This Week's TTT is a really tricky one, because I think the vividness of a books setting directly correlates with how much you actually like the book. For example, if I am loving a book, and it's setting is simply a high school, I literally picture it happening in my old high school, as I can walk the halls in my mind and really feel part of the books setting, and to me that is what vivid is. Conversely, you can have a book set in a far away fantasy land, but if I'm just not into it, well it's not vivid to me. So, with that being said, I will try to find a balance between the two:
1) Fear and Loathing in Las Vegas - Hunter S. Thompson
This is probably the craziest, most vividly unbelievable book in the world. If you can't get into the book, at least watch the movie, as they did an amazing job on it. It is out of this world (like, literally).
2) Modelland - Tyra Banks
For what Tyra lacks in decent writing skills, she makes up for in imagery, even when it doesn't make a damn bit of sense.
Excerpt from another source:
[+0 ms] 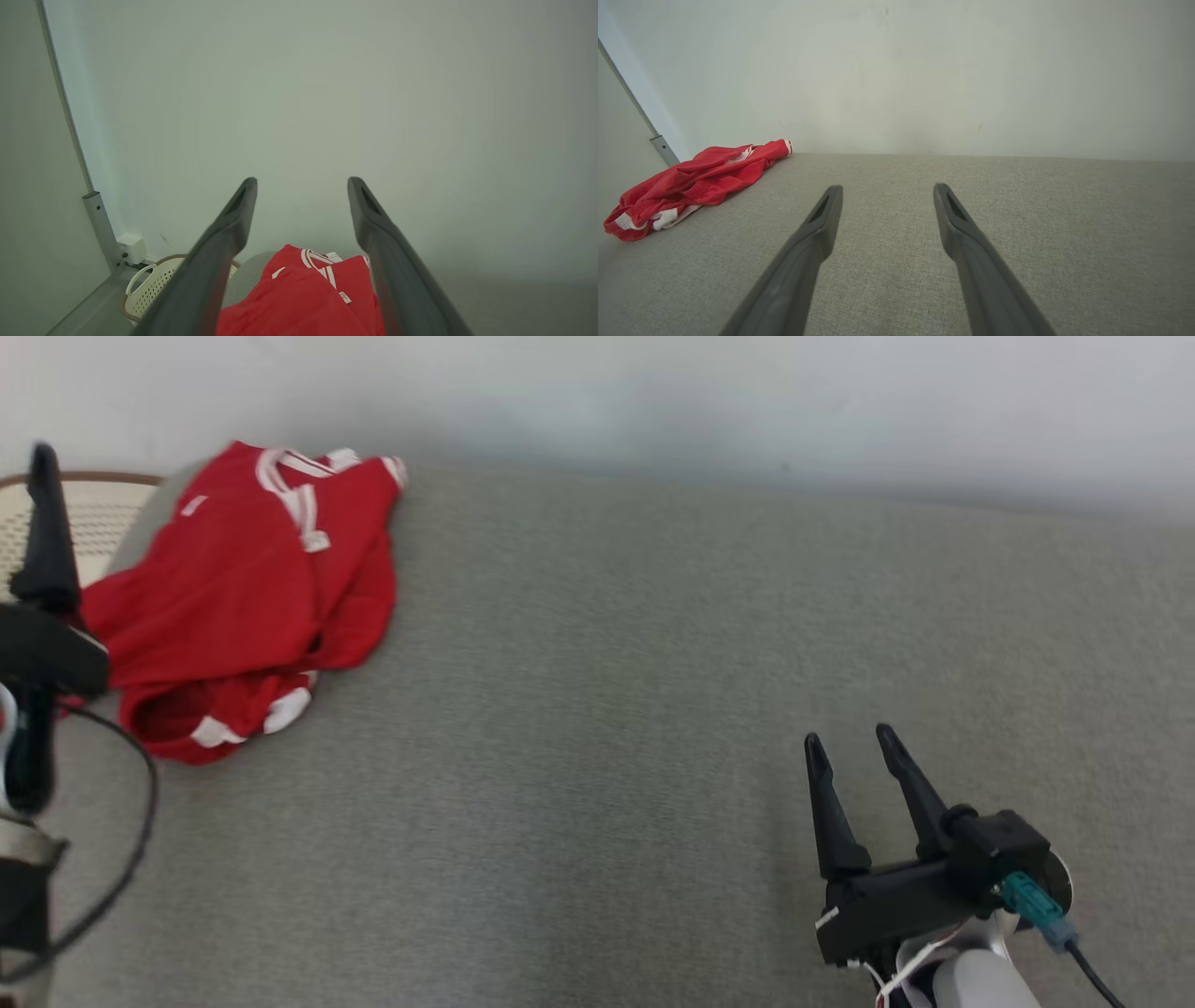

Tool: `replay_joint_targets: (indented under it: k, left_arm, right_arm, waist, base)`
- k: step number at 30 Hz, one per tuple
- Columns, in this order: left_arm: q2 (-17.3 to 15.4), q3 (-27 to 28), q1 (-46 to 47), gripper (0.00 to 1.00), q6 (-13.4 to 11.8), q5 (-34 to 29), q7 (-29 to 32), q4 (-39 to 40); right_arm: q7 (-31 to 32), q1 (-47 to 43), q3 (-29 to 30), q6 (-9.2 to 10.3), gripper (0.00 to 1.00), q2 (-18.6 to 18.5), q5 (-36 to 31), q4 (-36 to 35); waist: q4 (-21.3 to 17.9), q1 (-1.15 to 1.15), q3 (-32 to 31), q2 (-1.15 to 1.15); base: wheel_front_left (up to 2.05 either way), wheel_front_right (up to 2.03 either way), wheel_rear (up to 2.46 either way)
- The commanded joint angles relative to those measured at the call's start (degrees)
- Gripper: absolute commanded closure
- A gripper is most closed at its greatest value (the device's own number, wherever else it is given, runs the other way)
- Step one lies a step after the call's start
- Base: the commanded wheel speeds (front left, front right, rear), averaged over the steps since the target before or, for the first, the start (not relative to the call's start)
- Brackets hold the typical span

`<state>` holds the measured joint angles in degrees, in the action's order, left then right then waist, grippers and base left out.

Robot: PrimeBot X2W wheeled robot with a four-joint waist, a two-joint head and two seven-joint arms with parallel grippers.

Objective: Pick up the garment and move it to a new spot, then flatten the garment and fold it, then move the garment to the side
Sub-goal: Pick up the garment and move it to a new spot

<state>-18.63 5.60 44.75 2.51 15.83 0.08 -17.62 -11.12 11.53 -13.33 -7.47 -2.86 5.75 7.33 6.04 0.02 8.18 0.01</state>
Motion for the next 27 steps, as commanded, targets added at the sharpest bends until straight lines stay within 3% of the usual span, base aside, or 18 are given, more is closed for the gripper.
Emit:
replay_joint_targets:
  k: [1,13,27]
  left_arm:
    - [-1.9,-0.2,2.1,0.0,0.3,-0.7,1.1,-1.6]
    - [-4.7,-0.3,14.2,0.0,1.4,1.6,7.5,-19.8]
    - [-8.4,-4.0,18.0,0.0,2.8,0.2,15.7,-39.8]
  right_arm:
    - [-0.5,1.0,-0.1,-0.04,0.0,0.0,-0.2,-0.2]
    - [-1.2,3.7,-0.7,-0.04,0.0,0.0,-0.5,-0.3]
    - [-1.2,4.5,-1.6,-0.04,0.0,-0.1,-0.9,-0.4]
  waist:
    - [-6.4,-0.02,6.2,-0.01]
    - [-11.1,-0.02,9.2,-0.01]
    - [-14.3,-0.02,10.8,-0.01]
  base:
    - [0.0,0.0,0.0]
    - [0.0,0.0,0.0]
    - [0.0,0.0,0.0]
I don't blame you if you can't get through this book, but Ms. Tyra has one vivid imagination!
3) The Iron King - Julie Kagawa
This book has an amazing setting, with each Fey territory having different descriptions, sometimes I just took a moment to stop reading, close my eyes, and just try to picture it. The ice, the gardens, the iron, all the areas in the books seemed amazing.
4) The Book Thief - Markus Zusak
It may have helped that I have seen quite a few movies from this time period, however the imagery and scenery in this book is very vivid, I even got chills during some of the descriptions of Germany while reading this novel.
5) Alice's Adventure's in Wonderland - Lewis Carrol
How can you not think the world created for this book is vivid? It is amazingly so. I wasn't a huge fan of this book, because it makes absolutely no sense at all, but the world it is set in is very, very vivid.
6) I was going to try and leave this out, because I guarantee it will be on almost everyone's list, but it's not fair to Ms. Rowling not to acknowledge her amazingness.
Everything Harry Potter is amazingly vivid. I can easily be absorbed into this world of magic.
7) Eat, Pray, Love - Elizabeth Gilbert
For a book I didn't enjoy, again, the setting is beautifully described. My wanderlust can most likely be attributed to reading this novel.
8) Animal Farm - George Orwell
Maybe it's because I have had to read it for school twice, and we analyzed it to death, but I can always vividly picture this world of talking farm animals taking over.
I can't think of anymore! I tried to be somewhat creative and try to use some that maybe not everyone would have thought of right away, but I guess I will have to hop around and check out other people's. I'm sure I will see tons that I agree with.